Characterization of viral responsive protein 15 and its possible role in nuclear import/export of virus in black tiger shrimp Penaeus monodon

Abstract

A viral responsive protein 15 (PmVRP15) has been identified from suppression subtractive hybridization library at the early (24 h) and late phase (48/72h). PmVRP15 was highly up-regulated in the hemocyte of white spot syndrome virus-infected Penaeus monodon. A protein domain prediction indicated that PmVRP15 consisted of a transmembrane helix. In primary hemocyte cultures, PmVRP15 mRNA expression was up-regulated about 1.1, 2.6, 3.6, 6.7 and 4.1 fold at 6, 12, 24, 48 and 72 h post-WSSV infection, respectively. After PmVRP15 gene silencing by RNA interference (RNAi), VP28 transcript was reduced by 4.2 fold at 24 h post WSSV-infection, compared to normal WSSV-infected P. monodon hemocytes. These results suggested that PmVRP15 is important to WSSV propagation. Confocal laser scanning microscopy study, revealed that PmVRP15 localized at the nuclear membrane. In this study, subcellular fractionation of WSSV-infected hemocytes showed that PmVRP15 was probed in soluble nuclear and chromatin-bound fractions. Taken together, PmVRP15 may function in nucleus as a part of membrane protein or related with membrane protein. It is possible that PmVRP15 involves in nuclear import/export of WSSV. To test this hypothesis, ration of WSSV DNA in nuclear and cytoplasmic fractions of normal and PmVRP15-dilenced hemocytes were compared.
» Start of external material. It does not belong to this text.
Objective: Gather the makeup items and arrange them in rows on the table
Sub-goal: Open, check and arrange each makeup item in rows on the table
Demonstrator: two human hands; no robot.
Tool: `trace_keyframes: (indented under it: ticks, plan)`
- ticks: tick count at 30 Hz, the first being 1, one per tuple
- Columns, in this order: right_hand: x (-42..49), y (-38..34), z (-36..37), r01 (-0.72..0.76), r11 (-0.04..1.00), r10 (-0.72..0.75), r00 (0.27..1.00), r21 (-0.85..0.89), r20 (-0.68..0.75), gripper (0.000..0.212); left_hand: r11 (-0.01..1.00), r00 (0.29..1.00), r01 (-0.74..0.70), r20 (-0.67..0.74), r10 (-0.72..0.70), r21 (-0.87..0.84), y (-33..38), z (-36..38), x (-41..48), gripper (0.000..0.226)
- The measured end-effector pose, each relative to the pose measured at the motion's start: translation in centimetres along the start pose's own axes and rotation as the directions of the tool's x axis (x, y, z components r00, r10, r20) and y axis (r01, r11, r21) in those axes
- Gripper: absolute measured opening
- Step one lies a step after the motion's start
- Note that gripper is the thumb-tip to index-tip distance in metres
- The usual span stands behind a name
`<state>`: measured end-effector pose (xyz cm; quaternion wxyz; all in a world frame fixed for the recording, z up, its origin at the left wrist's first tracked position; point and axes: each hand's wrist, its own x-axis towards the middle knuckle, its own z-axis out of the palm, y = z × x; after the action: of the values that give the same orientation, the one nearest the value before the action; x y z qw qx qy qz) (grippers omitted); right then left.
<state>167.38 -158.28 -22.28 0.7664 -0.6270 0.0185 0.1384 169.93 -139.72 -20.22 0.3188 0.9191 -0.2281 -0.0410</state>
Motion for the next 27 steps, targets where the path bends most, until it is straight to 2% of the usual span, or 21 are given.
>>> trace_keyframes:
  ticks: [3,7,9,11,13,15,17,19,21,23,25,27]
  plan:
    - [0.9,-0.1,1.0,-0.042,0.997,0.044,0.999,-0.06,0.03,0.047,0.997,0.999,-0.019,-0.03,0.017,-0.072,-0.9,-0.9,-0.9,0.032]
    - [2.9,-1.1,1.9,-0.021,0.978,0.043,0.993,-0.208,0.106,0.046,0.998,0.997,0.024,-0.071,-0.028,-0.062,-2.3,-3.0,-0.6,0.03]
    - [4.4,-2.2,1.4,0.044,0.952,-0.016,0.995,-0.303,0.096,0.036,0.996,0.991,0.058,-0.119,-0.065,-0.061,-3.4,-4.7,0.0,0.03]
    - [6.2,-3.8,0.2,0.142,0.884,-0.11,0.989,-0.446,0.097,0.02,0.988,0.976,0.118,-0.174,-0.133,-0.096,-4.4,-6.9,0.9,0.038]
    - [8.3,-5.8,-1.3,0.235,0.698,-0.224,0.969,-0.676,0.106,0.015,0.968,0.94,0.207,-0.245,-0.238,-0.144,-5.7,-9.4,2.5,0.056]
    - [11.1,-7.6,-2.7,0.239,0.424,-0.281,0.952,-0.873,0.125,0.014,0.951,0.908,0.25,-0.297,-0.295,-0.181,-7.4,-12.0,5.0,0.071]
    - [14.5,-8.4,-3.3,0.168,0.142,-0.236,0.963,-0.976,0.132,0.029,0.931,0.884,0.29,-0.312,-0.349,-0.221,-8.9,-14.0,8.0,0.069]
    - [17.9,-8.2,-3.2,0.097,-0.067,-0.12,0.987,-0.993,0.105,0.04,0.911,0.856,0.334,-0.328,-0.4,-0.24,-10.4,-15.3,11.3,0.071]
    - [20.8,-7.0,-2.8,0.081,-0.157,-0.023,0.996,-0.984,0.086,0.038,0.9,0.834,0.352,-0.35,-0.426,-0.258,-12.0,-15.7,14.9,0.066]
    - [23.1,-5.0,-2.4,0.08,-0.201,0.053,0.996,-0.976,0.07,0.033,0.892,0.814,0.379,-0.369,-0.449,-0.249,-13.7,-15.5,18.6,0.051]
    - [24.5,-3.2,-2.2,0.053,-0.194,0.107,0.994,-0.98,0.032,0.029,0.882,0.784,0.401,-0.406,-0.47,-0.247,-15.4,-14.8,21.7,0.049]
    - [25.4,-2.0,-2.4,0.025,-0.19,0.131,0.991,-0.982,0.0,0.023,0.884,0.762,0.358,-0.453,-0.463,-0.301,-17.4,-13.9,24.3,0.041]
Knockdown of PmVRP15 resulted in a lower ratio of WSSV copy number in nuclear to cytoplasmic fractions by 9.3 fold, compared to that of control, indicating that PmVRP15 may involve in nuclear entry of WSSV. For crystallization purpose, rPmVRP15 was expressed in Saccharomyces cerevisiae and Escherichia coli expression system. Full-length rPmVRP15 was expressed at low level in S. cerevisiae (FGY217) but overexpressed in E. coli C.43 (DE3) at 1-3 h after IPTG-induction The rPmVRP15 was purified by Ni-NTA and DEAE columns, respectively. MALDI-TOF MS revealed that the molecular weight of PmVRP15 is 15.899 kDa. Circular dichroism spectroscopy has been used to examine secondary structure of PmVRP15. PmVRP15 contains 48.45 % of alpha-helix and 13.57 % of beta-sheet. In addition, screening of PmVRP15 crystallization conditions was performed in order to obtain a crystal for structure determination by X-ray crystallography. Crystals produced in Index™ D12 gave close spots in diffraction, suggesting the presence of protein. This condition will be optimized for further X-ray crystallographic study.